• **Task item**: Retype all of the entries precisely.

• **Data to use**:
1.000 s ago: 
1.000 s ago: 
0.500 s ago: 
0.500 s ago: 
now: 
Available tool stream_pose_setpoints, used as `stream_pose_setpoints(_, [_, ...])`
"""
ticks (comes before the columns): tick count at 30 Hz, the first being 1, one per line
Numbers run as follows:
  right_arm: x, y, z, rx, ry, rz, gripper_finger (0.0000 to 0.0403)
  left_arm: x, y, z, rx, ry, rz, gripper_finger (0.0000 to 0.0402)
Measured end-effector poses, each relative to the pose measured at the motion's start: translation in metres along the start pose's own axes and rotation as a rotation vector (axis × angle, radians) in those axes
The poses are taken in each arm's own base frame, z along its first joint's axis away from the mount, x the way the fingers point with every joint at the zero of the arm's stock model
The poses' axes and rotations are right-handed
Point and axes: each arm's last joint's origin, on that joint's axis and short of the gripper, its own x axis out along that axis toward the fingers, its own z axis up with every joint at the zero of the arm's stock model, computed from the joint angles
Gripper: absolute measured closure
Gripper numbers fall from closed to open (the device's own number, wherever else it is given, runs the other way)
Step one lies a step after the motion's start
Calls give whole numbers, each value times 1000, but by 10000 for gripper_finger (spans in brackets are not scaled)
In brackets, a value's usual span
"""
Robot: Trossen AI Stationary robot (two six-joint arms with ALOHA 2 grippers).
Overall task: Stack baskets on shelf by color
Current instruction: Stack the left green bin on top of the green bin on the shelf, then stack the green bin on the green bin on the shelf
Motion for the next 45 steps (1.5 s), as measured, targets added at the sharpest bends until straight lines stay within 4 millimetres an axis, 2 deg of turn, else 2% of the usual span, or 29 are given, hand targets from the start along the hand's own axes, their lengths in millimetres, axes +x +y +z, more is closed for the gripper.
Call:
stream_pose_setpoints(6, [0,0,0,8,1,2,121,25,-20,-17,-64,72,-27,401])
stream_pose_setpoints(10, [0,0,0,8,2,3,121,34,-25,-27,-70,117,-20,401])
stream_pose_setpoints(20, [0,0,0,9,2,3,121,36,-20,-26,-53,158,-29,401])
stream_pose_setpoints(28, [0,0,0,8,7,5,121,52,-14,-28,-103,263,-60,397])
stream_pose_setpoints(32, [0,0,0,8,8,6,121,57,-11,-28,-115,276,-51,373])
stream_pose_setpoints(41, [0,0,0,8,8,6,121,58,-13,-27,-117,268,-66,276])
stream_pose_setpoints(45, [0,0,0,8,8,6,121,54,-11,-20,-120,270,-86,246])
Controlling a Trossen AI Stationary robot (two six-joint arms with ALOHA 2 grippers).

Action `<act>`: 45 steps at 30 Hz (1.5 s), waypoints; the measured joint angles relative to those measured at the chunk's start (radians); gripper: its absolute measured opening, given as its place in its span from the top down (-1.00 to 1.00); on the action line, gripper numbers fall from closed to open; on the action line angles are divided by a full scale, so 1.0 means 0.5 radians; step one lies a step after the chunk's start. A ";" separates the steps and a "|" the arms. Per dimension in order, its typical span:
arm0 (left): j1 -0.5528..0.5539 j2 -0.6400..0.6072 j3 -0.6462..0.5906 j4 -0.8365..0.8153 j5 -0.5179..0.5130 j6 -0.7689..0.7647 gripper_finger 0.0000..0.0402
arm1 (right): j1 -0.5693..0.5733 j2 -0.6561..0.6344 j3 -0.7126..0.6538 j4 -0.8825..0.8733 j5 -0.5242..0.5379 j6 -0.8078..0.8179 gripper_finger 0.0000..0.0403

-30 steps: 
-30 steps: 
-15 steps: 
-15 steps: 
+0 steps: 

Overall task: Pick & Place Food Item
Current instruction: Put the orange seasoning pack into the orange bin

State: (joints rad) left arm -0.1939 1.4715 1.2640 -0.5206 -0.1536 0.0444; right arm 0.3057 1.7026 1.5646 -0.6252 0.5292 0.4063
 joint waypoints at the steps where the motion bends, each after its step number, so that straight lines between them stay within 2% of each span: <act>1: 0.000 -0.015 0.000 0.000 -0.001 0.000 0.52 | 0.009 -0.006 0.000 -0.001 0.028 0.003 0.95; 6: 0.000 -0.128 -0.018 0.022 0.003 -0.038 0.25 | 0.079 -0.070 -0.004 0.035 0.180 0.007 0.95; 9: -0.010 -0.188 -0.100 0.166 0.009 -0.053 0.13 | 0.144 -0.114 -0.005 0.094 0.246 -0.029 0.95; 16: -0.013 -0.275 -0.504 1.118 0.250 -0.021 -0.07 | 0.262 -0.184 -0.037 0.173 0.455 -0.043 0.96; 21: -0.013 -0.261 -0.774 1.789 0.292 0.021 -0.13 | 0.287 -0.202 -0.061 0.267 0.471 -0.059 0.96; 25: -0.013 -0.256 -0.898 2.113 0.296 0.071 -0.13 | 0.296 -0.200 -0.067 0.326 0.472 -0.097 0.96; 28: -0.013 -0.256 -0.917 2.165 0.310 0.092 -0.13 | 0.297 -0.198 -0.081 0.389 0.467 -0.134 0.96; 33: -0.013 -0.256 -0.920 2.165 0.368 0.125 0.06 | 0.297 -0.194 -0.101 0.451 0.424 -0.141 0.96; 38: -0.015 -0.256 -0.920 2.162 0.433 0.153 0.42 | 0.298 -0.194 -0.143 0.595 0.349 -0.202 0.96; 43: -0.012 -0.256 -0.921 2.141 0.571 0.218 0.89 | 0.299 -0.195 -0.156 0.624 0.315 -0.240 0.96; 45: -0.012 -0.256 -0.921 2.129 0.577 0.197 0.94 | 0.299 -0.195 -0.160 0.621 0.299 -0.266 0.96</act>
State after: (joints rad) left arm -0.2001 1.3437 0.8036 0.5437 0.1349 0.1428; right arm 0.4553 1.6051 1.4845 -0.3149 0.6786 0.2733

• **Completed exercise**:
1.000 s ago: 
1.000 s ago: 
0.500 s ago: 
0.500 s ago: 
now: 
Available tool stream_pose_setpoints, used as `stream_pose_setpoints(_, [_, ...])`
"""
ticks (comes before the columns): tick count at 30 Hz, the first being 1, one per line
Numbers run as follows:
  right_arm: x, y, z, rx, ry, rz, gripper_finger (0.0000 to 0.0403)
  left_arm: x, y, z, rx, ry, rz, gripper_finger (0.0000 to 0.0402)
Measured end-effector poses, each relative to the pose measured at the motion's start: translation in metres along the start pose's own axes and rotation as a rotation vector (axis × angle, radians) in those axes
The poses are taken in each arm's own base frame, z along its first joint's axis away from the mount, x the way the fingers point with every joint at the zero of the arm's stock model
The poses' axes and rotations are right-handed
Point and axes: each arm's last joint's origin, on that joint's axis and short of the gripper, its own x axis out along that axis toward the fingers, its own z axis up with every joint at the zero of the arm's stock model, computed from the joint angles
Gripper: absolute measured closure
Gripper numbers fall from closed to open (the device's own number, wherever else it is given, runs the other way)
Step one lies a step after the motion's start
Calls give whole numbers, each value times 1000, but by 10000 for gripper_finger (spans in brackets are not scaled)
In brackets, a value's usual span
"""
Robot: Trossen AI Stationary robot (two six-joint arms with ALOHA 2 grippers).
Overall task: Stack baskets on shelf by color
Current instruction: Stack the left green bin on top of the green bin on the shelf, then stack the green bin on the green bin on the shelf
Motion for the next 45 steps (1.5 s), as measured, targets added at the sharpest bends until straight lines stay within 4 millimetres an axis, 2 deg of turn, else 2% of the usual span, or 29 are given, hand targets from the start along the hand's own axes, their lengths in millimetres, axes +x +y +z, more is closed for the gripper.
Call:
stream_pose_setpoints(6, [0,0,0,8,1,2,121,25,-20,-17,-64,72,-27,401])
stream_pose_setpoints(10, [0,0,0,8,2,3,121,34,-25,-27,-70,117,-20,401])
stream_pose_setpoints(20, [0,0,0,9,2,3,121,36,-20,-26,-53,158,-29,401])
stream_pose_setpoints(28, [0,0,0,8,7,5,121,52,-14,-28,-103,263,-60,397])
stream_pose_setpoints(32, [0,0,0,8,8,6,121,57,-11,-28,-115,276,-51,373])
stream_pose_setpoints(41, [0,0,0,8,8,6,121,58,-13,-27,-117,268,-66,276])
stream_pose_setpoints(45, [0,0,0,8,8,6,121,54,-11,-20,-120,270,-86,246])
Controlling a Trossen AI Stationary robot (two six-joint arms with ALOHA 2 grippers).

Action `<act>`: 45 steps at 30 Hz (1.5 s), waypoints; the measured joint angles relative to those measured at the chunk's start (radians); gripper: its absolute measured opening, given as its place in its span from the top down (-1.00 to 1.00); on the action line, gripper numbers fall from closed to open; on the action line angles are divided by a full scale, so 1.0 means 0.5 radians; step one lies a step after the chunk's start. A ";" separates the steps and a "|" the arms. Per dimension in order, its typical span:
arm0 (left): j1 -0.5528..0.5539 j2 -0.6400..0.6072 j3 -0.6462..0.5906 j4 -0.8365..0.8153 j5 -0.5179..0.5130 j6 -0.7689..0.7647 gripper_finger 0.0000..0.0402
arm1 (right): j1 -0.5693..0.5733 j2 -0.6561..0.6344 j3 -0.7126..0.6538 j4 -0.8825..0.8733 j5 -0.5242..0.5379 j6 -0.8078..0.8179 gripper_finger 0.0000..0.0403

-30 steps: 
-30 steps: 
-15 steps: 
-15 steps: 
+0 steps: 

Overall task: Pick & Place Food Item
Current instruction: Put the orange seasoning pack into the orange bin

State: (joints rad) left arm -0.1939 1.4715 1.2640 -0.5206 -0.1536 0.0444; right arm 0.3057 1.7026 1.5646 -0.6252 0.5292 0.4063
 joint waypoints at the steps where the motion bends, each after its step number, so that straight lines between them stay within 2% of each span: <act>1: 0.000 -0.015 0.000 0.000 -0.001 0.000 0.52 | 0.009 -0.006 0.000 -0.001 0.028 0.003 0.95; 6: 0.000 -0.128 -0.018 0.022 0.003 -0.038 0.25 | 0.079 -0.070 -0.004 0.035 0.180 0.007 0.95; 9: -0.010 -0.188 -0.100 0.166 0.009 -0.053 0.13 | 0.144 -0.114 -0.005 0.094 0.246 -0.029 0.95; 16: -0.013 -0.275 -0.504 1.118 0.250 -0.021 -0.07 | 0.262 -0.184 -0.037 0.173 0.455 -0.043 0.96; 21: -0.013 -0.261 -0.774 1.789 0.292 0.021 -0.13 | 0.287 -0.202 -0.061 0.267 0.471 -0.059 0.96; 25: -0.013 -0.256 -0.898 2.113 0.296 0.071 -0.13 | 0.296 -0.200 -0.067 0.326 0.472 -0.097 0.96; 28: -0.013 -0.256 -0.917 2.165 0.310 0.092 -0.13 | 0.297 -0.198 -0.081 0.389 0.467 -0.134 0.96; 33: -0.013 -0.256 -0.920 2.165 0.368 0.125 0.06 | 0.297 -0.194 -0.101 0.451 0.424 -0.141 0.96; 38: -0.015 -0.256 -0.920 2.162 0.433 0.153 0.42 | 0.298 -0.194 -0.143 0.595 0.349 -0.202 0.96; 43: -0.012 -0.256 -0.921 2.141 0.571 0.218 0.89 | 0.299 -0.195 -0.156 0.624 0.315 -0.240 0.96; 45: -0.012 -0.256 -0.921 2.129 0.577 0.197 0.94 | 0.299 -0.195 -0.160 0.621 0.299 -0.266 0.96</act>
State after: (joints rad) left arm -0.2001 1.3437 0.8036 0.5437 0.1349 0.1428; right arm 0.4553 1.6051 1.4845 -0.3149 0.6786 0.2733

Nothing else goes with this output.